◆ Data excerpts
^^^^^^^^^^^^^^^^

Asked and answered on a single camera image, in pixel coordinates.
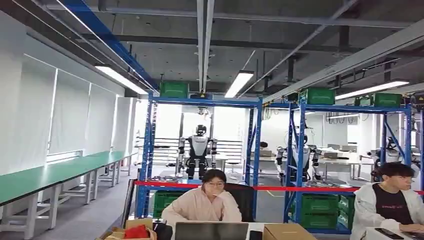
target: green plastic crate
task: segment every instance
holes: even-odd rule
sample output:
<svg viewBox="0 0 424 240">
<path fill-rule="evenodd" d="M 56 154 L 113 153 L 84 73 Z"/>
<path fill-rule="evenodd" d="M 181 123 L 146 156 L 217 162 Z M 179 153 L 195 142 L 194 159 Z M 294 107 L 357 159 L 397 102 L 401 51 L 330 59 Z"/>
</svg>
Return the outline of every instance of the green plastic crate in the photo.
<svg viewBox="0 0 424 240">
<path fill-rule="evenodd" d="M 300 216 L 300 225 L 305 229 L 335 229 L 337 227 L 338 214 L 311 214 L 306 213 Z"/>
<path fill-rule="evenodd" d="M 163 81 L 160 83 L 160 96 L 168 98 L 189 98 L 189 84 L 180 81 Z"/>
<path fill-rule="evenodd" d="M 183 194 L 183 191 L 156 191 L 154 193 L 153 217 L 160 218 L 162 211 Z"/>
<path fill-rule="evenodd" d="M 340 195 L 340 201 L 338 202 L 338 209 L 343 210 L 347 214 L 352 214 L 355 210 L 355 196 L 344 196 Z"/>
<path fill-rule="evenodd" d="M 383 108 L 399 108 L 401 105 L 400 94 L 381 93 L 368 94 L 355 98 L 355 106 L 373 106 Z"/>
<path fill-rule="evenodd" d="M 308 87 L 298 95 L 298 102 L 306 104 L 334 105 L 336 92 L 324 87 Z"/>
<path fill-rule="evenodd" d="M 333 194 L 303 194 L 302 213 L 336 214 L 339 196 Z"/>
<path fill-rule="evenodd" d="M 352 230 L 354 224 L 355 209 L 351 213 L 346 213 L 342 209 L 338 211 L 337 222 L 346 228 Z"/>
</svg>

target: humanoid robot
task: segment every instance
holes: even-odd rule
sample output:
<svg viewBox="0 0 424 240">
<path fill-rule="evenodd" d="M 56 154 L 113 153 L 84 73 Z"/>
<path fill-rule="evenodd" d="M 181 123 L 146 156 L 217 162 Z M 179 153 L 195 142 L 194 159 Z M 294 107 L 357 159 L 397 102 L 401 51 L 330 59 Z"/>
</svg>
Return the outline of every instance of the humanoid robot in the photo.
<svg viewBox="0 0 424 240">
<path fill-rule="evenodd" d="M 183 163 L 184 157 L 184 145 L 186 140 L 190 144 L 189 158 L 185 161 L 184 165 L 187 167 L 186 173 L 188 174 L 188 179 L 193 179 L 195 175 L 196 160 L 198 162 L 198 175 L 199 179 L 203 178 L 203 175 L 206 172 L 207 167 L 209 167 L 206 156 L 208 154 L 208 144 L 211 143 L 210 155 L 212 157 L 211 167 L 216 168 L 216 154 L 217 154 L 217 143 L 218 140 L 214 138 L 209 138 L 205 136 L 206 126 L 198 125 L 196 127 L 196 134 L 188 138 L 180 137 L 178 144 L 178 164 L 179 166 Z"/>
<path fill-rule="evenodd" d="M 298 162 L 299 162 L 299 154 L 298 154 L 298 148 L 296 145 L 296 140 L 293 141 L 293 143 L 291 144 L 291 149 L 292 149 L 292 158 L 290 161 L 290 165 L 297 167 L 298 166 Z M 307 182 L 308 180 L 311 179 L 311 177 L 309 176 L 308 170 L 309 170 L 309 166 L 310 166 L 310 157 L 311 154 L 312 155 L 312 167 L 314 169 L 314 178 L 316 180 L 321 180 L 321 176 L 318 174 L 318 171 L 316 171 L 316 168 L 318 167 L 318 158 L 319 155 L 321 153 L 320 150 L 317 149 L 317 146 L 315 145 L 306 145 L 308 141 L 308 136 L 304 136 L 304 147 L 303 147 L 303 166 L 302 166 L 302 182 Z M 285 175 L 286 173 L 284 172 L 284 170 L 282 169 L 282 165 L 283 165 L 283 157 L 287 158 L 287 148 L 283 148 L 281 146 L 277 147 L 277 154 L 276 154 L 276 158 L 275 158 L 275 166 L 277 168 L 277 172 L 278 172 L 278 176 L 280 178 L 280 182 L 282 185 L 284 185 L 285 182 Z M 294 182 L 296 181 L 296 175 L 297 175 L 297 170 L 296 169 L 291 169 L 290 170 L 290 181 Z"/>
<path fill-rule="evenodd" d="M 374 170 L 371 172 L 371 181 L 380 182 L 381 179 L 378 169 L 382 165 L 380 159 L 381 149 L 377 148 L 376 150 L 369 151 L 366 154 L 374 160 Z M 385 162 L 403 162 L 403 160 L 404 159 L 401 157 L 400 152 L 397 150 L 397 146 L 395 144 L 395 141 L 393 141 L 393 138 L 391 136 L 387 137 L 387 145 L 385 147 Z M 418 173 L 420 172 L 421 166 L 417 164 L 416 161 L 412 161 L 411 167 L 415 171 L 414 178 L 416 178 L 418 176 Z"/>
</svg>

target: ceiling light fixture
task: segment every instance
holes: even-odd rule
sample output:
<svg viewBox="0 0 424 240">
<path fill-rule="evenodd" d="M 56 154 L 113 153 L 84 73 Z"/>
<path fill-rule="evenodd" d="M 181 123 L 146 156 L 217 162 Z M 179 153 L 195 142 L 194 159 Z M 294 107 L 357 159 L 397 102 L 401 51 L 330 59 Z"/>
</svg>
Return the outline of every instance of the ceiling light fixture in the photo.
<svg viewBox="0 0 424 240">
<path fill-rule="evenodd" d="M 95 66 L 95 68 L 102 71 L 103 73 L 105 73 L 109 77 L 115 79 L 116 81 L 120 82 L 125 87 L 133 90 L 134 92 L 136 92 L 138 94 L 147 94 L 147 92 L 145 90 L 143 90 L 141 87 L 137 86 L 132 81 L 126 79 L 125 77 L 123 77 L 121 74 L 117 73 L 112 68 L 110 68 L 108 66 Z"/>
<path fill-rule="evenodd" d="M 327 119 L 341 119 L 341 118 L 350 118 L 350 117 L 359 117 L 359 113 L 351 113 L 351 114 L 338 115 L 338 116 L 328 116 Z"/>
<path fill-rule="evenodd" d="M 225 98 L 234 98 L 236 94 L 248 83 L 254 74 L 254 71 L 239 71 L 235 77 L 235 80 L 232 82 L 231 86 L 226 92 Z"/>
<path fill-rule="evenodd" d="M 402 85 L 406 85 L 406 84 L 409 84 L 409 82 L 408 81 L 392 81 L 392 82 L 384 83 L 384 84 L 381 84 L 381 85 L 378 85 L 378 86 L 372 86 L 372 87 L 365 88 L 365 89 L 362 89 L 362 90 L 353 91 L 353 92 L 349 92 L 349 93 L 346 93 L 346 94 L 338 95 L 338 96 L 335 96 L 335 99 L 336 100 L 346 99 L 346 98 L 350 98 L 350 97 L 354 97 L 354 96 L 358 96 L 358 95 L 362 95 L 362 94 L 379 92 L 381 90 L 390 89 L 390 88 L 394 88 L 394 87 L 398 87 L 398 86 L 402 86 Z"/>
</svg>

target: smartphone
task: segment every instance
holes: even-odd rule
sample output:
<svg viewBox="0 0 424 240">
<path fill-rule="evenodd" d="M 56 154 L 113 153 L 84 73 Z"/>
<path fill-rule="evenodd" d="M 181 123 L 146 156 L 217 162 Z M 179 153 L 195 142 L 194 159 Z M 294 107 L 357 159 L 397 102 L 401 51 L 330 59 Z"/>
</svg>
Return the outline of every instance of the smartphone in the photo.
<svg viewBox="0 0 424 240">
<path fill-rule="evenodd" d="M 262 240 L 262 232 L 261 231 L 250 231 L 249 235 L 250 240 Z"/>
<path fill-rule="evenodd" d="M 389 237 L 389 238 L 391 238 L 393 240 L 402 240 L 402 239 L 404 239 L 403 237 L 401 237 L 401 236 L 397 235 L 396 233 L 394 233 L 392 231 L 389 231 L 389 230 L 387 230 L 385 228 L 375 228 L 375 230 L 377 232 L 380 232 L 380 233 L 386 235 L 387 237 Z"/>
</svg>

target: white jacket
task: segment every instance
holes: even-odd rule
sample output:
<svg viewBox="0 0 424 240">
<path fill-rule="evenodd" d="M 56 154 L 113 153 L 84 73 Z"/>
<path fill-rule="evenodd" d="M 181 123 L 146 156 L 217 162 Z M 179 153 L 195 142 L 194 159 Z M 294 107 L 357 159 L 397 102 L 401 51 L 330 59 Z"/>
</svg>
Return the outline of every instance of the white jacket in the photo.
<svg viewBox="0 0 424 240">
<path fill-rule="evenodd" d="M 376 210 L 376 194 L 373 184 L 362 186 L 355 191 L 355 216 L 353 218 L 350 240 L 360 240 L 365 236 L 366 227 L 385 228 L 399 231 L 399 222 L 394 219 L 385 219 Z M 423 199 L 414 191 L 402 191 L 408 206 L 409 214 L 415 224 L 424 224 Z"/>
</svg>

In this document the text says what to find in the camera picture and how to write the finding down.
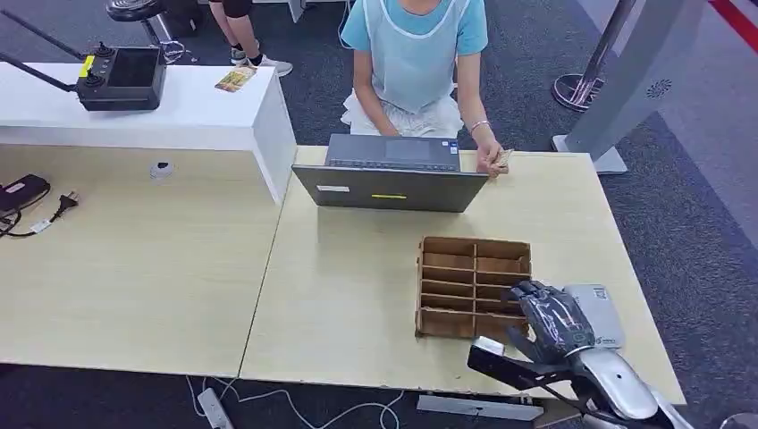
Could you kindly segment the person's left hand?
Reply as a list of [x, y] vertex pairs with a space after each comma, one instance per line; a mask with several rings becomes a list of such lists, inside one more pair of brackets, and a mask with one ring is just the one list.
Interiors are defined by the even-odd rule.
[[501, 166], [502, 146], [495, 138], [476, 139], [476, 171], [497, 177], [506, 172]]

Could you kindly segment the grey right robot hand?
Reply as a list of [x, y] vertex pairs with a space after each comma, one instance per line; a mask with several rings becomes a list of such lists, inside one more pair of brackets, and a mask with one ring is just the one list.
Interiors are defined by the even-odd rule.
[[536, 364], [558, 365], [571, 354], [595, 345], [594, 329], [574, 298], [538, 281], [521, 281], [510, 288], [532, 328], [530, 340], [509, 327], [510, 343]]

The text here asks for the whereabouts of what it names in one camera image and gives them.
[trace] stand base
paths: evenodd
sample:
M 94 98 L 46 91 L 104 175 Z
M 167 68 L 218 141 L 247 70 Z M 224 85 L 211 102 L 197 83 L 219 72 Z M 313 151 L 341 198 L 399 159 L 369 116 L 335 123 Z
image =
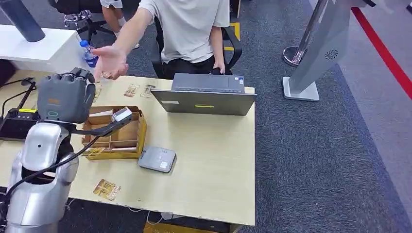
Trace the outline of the stand base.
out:
M 319 93 L 316 88 L 316 83 L 313 82 L 305 90 L 299 94 L 292 94 L 289 88 L 289 78 L 283 77 L 283 94 L 285 98 L 291 100 L 307 100 L 307 101 L 319 101 Z
M 298 61 L 298 62 L 293 61 L 293 58 L 294 58 L 297 50 L 298 50 L 297 46 L 287 47 L 285 50 L 283 50 L 283 61 L 285 61 L 290 66 L 298 67 L 298 65 L 300 64 L 300 61 Z

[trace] shoe
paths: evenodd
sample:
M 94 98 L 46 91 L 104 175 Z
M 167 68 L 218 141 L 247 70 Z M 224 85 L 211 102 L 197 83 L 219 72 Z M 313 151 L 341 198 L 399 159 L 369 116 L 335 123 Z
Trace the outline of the shoe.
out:
M 135 47 L 132 50 L 138 49 L 139 47 L 140 47 L 140 44 L 137 43 L 137 44 L 135 44 Z

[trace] gray carpet
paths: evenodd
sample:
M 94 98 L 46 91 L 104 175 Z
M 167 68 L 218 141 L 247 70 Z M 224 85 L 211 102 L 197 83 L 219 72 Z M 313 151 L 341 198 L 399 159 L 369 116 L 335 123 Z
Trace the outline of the gray carpet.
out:
M 24 1 L 42 27 L 62 28 L 46 1 Z M 412 226 L 338 66 L 318 82 L 321 100 L 282 96 L 281 78 L 293 68 L 281 51 L 295 45 L 311 14 L 307 0 L 243 1 L 240 61 L 233 68 L 256 88 L 256 227 L 243 232 L 410 233 Z M 128 57 L 129 74 L 154 77 L 148 59 L 151 26 Z M 114 38 L 102 33 L 93 44 Z M 75 201 L 61 232 L 140 232 L 143 213 Z M 191 226 L 227 231 L 196 219 Z

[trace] black device
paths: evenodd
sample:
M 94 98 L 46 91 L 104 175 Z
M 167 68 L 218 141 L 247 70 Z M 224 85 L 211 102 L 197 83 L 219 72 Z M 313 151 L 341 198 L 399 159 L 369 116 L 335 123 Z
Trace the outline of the black device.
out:
M 36 42 L 46 35 L 21 0 L 0 0 L 0 8 L 29 42 Z
M 36 82 L 31 82 L 29 90 L 17 108 L 12 108 L 7 112 L 6 117 L 0 125 L 0 139 L 24 141 L 30 128 L 40 120 L 40 115 L 35 109 L 23 109 L 23 105 L 35 88 Z

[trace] yellow label
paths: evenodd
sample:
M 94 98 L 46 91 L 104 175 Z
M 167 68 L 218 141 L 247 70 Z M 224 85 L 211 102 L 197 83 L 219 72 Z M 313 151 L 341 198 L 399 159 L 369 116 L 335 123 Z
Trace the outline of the yellow label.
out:
M 198 108 L 214 108 L 214 106 L 212 106 L 212 105 L 195 105 L 195 107 L 198 107 Z
M 35 112 L 37 112 L 37 109 L 24 109 L 24 108 L 20 108 L 18 111 L 19 111 L 19 112 L 22 112 L 22 113 L 35 113 Z

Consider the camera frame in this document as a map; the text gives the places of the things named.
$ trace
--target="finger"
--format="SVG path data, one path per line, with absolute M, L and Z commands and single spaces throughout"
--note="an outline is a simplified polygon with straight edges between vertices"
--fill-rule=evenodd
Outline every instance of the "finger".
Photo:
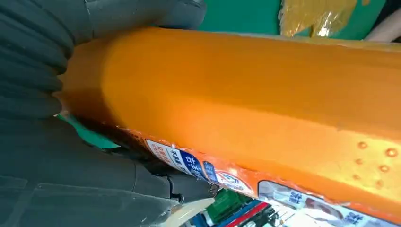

^^^^^^^^^^^^^^^^

◆ Aim of the task
Read the entries and show each line that mentions "Could".

◆ Task answer
Could you kindly segment the person's left hand?
Could you kindly segment the grey right robot hand?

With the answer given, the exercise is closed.